Yo no la comparto, pero la respeto. Creo que lo principal es tener a alguien a tu lado: cuando es así, la eutanasia queda mucho más lejos. Ahora bien, cuando uno tiene sensación de abandono, entonces la cabeza da vueltas. En estos casos, por desgracia, hay gente que toma esta opción. Y yo creo que si hubiera más atención, cariño y ayuda, sería muy distinto. Lo que sí pienso es que, en los casos más extremos de dolor, no hay obligación de someter al paciente a pruebas extraordinarias ni de morir conectado a máquinas para alargar la vida tres días más. Eso de ninguna manera. Pero la eutanasia activa no la veo. Preferiría que nadie tuviera que llegar a este extremo.

Este es un debate muy vivo ahora mismo en España.
Sí. Entiendo que hay dolores insuperables -no es mi caso, por suerte-. Pero hay tan buenos servicios en la mayoría de los hospitales… Y también ayudas a enfermos terminales, sedantes y calmantes. Lo importante es que el paciente no sufra exageradamente, que esté acompañado y que pueda morir tranquilo.

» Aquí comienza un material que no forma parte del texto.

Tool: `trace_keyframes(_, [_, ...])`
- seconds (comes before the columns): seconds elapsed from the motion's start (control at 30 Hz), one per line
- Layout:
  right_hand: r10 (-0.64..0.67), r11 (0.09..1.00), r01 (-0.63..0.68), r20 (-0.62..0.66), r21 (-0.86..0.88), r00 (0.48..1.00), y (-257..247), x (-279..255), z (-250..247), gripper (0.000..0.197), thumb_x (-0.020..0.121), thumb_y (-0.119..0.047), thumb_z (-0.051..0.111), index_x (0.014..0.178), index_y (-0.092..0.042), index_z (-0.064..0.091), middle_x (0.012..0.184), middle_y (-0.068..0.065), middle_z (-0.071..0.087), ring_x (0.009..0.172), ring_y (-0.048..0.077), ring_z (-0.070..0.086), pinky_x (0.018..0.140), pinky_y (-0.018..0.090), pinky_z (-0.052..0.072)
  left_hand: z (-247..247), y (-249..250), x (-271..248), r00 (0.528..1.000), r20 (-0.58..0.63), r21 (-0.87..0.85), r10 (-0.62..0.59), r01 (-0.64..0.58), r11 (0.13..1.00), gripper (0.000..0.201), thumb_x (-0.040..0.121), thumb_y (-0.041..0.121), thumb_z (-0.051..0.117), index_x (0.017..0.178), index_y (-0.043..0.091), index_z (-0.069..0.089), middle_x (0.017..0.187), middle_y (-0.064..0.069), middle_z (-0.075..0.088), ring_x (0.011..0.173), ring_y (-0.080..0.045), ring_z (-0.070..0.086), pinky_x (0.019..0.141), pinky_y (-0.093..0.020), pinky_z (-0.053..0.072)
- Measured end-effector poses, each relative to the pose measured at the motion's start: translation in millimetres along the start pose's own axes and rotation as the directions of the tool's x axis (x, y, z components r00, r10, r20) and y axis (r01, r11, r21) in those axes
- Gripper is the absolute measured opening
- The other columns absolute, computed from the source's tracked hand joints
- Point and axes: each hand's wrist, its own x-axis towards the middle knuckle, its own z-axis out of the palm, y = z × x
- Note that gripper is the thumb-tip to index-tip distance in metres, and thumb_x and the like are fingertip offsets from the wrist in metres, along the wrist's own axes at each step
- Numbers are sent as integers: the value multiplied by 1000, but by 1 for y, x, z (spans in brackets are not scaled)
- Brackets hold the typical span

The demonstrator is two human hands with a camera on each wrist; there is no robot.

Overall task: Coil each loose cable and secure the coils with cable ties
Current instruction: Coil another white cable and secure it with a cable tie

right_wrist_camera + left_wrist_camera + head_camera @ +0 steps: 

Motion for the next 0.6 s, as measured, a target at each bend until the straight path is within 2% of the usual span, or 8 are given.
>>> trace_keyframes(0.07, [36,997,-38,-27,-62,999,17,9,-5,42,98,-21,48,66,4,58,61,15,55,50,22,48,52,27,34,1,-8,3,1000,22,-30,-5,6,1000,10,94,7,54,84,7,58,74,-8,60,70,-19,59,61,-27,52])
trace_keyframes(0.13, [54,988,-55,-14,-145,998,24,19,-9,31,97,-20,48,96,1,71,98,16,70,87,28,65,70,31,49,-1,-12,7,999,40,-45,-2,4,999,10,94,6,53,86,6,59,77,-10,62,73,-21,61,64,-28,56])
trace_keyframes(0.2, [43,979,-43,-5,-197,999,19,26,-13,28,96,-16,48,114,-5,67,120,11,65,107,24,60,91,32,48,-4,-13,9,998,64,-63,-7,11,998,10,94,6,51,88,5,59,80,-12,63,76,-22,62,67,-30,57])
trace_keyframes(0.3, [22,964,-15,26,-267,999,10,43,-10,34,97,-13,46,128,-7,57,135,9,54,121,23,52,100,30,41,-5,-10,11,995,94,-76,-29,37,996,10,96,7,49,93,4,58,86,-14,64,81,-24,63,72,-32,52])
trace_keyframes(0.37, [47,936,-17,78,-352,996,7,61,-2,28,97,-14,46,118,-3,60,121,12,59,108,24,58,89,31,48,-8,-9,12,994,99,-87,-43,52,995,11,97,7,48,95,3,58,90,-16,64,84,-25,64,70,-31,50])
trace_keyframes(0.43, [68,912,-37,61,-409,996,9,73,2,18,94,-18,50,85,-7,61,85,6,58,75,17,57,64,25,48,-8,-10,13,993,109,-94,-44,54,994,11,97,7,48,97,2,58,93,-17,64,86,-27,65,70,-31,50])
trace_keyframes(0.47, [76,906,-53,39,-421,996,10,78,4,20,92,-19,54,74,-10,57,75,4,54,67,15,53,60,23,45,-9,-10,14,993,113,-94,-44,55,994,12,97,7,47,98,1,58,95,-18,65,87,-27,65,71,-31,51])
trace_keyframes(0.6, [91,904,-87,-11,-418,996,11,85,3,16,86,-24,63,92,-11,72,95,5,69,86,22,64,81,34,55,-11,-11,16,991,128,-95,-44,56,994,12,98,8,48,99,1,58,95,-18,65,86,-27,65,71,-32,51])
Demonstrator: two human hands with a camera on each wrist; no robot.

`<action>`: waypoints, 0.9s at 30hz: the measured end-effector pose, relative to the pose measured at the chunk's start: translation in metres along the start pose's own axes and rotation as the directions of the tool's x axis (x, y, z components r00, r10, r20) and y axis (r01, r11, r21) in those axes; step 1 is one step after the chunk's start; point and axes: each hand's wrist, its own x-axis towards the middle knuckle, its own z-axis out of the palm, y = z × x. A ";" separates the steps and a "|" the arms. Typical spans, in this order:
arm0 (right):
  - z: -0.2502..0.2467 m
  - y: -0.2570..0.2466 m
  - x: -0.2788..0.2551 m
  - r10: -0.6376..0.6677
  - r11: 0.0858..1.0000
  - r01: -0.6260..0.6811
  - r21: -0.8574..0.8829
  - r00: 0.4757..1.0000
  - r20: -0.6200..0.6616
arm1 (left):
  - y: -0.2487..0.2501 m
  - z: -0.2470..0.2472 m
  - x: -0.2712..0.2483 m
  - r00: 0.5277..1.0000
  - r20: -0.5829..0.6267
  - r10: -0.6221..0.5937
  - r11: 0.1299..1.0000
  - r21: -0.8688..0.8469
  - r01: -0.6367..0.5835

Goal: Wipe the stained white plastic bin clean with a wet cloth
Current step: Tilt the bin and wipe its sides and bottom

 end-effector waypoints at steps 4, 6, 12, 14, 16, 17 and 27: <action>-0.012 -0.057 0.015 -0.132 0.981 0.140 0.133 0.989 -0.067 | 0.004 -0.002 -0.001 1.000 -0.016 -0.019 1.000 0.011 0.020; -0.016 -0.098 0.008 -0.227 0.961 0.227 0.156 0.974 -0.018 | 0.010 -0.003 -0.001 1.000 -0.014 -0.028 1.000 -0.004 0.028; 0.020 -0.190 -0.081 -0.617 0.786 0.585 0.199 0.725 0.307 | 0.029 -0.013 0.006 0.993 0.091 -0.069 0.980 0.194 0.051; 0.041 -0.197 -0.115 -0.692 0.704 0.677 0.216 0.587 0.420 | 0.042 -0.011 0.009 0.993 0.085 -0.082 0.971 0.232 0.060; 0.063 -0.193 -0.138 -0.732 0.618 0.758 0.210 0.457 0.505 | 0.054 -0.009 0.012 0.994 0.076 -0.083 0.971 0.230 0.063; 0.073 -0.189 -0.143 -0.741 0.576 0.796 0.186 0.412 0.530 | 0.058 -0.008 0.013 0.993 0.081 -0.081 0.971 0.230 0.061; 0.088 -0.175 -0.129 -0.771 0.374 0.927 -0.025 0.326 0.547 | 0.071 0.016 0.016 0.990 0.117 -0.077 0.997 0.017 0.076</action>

Hay gente que sí sufre mucho.
Sí. Lamento mucho que tomen esta decisión [la eutanasia], pero lo respeto. No la comparto porque creo que se pueden hacer más cosas. Este hombre que fue a Suiza a morir, pero que aún era capaz [el científico australiano David Goodall, de 104 años, se suicidó legalmente pese a no padecer ninguna enfermedad terminal], no estoy seguro de que, si hubiera tenido compañía y gente a su alrededor, hubiese tomado esa decisión. Ahora bien, el drama es cuando, además de dolor físico, hay dolor moral. La soledad es el peor de los males.

En la mayoría de los casos, son los familiares quienes acompañan a los enfermos terminales a morir. El argumento que dan, cuando optan por la eutanasia, no es la soledad.
Ya. Cada caso es cada caso. Cuando uno enferma, la familia enferma, no hay que olvidarlo. Todo esto crea una serie de dificultades añadidas y pueden aparecer soluciones raras porque todo el mundo está muy cansado.